# Basic SQL Queries
(Below queries are for PostgresSQL)

### 1. SELECT
(To extract specific columns from a table: `Projection` operation, picking columns from data)

- From countries table, Select capital and population columns: <br>
    **SELECT capital, pop FROM countries**
- From countries table, Select all columns: <br>
    **SELECT * FROM countries**

### SELECT - DISTINCT
(To extract distinct values from a table)

- From countries table, Select DISTINCT continent names: <br>
    **SELECT DISTINCT continent FROM countries**
- From countries table, Select DISTINCT combination of continent and region columns. When multiple column names are given after DISTINCT, unique combination of all those columns is selected and not an unique values for any specific column: <br>
    **SELECT DISTINCT continent, region FROM countries**
- DISTINCT for any specific columns (Postgres specific command): <br>
    **SELECT DISTINCT ON (continent) continent, region FROM countries**

Note:
- SELECT is the only command in SQL that can be used for doing computations e.g. SELECT runtime/60. AS duration FROM movies. If 60 is given without `.`, it will truncate the value to integer.
- AS is used to give aliases, e.g SELECT avg_pop AS "Average Population". Aliases are used extensively during Joins. `" "` is used only when identifiers have space between them.

### 2. WHERE
(To filter rows based on condition on specific fields)

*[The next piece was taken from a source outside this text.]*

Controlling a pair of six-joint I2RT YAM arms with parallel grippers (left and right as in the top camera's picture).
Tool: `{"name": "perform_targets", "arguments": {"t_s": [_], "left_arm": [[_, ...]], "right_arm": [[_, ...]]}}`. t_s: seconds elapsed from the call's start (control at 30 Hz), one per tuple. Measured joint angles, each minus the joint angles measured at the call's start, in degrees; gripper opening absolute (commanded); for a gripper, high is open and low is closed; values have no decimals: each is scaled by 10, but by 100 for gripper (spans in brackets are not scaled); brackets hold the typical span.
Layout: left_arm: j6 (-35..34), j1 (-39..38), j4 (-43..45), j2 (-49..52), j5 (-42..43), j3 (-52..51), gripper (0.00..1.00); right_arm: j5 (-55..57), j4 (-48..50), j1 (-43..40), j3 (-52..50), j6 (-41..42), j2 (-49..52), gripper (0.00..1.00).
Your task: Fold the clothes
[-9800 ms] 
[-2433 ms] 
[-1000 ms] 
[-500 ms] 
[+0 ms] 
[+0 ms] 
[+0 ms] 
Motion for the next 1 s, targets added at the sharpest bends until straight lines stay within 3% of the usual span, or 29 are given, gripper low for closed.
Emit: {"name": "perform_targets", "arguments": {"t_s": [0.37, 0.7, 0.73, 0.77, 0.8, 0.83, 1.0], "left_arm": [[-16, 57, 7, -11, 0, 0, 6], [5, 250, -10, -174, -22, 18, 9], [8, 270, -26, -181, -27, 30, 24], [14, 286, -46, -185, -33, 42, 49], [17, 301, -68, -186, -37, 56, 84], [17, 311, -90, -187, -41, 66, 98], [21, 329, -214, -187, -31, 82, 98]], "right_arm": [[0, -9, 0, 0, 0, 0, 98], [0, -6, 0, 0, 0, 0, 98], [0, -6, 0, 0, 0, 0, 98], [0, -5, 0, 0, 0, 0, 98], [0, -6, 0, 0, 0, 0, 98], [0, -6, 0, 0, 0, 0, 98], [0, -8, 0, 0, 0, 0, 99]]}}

From countries table, Select all capital cities in Asia: <br>
**SELECT country, capital FROM countries
        WHERE continent='Asia'**
        
Note:
- Aliases cannot be used in the WHERE clause. This is because SQL first filters, then selects. So, alias is not available when WHERE clause is executed.

## Condition testing:
- Comparison (=, <>, <, <=, >, >=)
- Pattern Matching (LIKE, NOT LIKE, ILIKE): ILIKE is for case insensitive
- Range (BETWEEN): returns values between two numbers, letters or times, where both values are inclusive. column_name [NOT] BETWEEN val1 AND val2
- List (IN): check value is in a list. column_name [NOT] IN (val1, val2, val3)
- Null Testing (IS NULL)

## AND, OR, NOT
- Logical operators to combine multiple conditions. By default, AND takes precedence over OR/ NOT. SO, we need to use `( )` to specify the order of logical operators.
- Use of NOT: WHERE NOT condition

## Pattern Matching

- % : any number of characters. ESCAPE : **WHERE name LIKE '%$%%' ESCAPE '$'
- _ : for single character (__ : two characters, and so on)


### 3. GROUP BY
(To group rows based on common values in a column, and extract aggregate values)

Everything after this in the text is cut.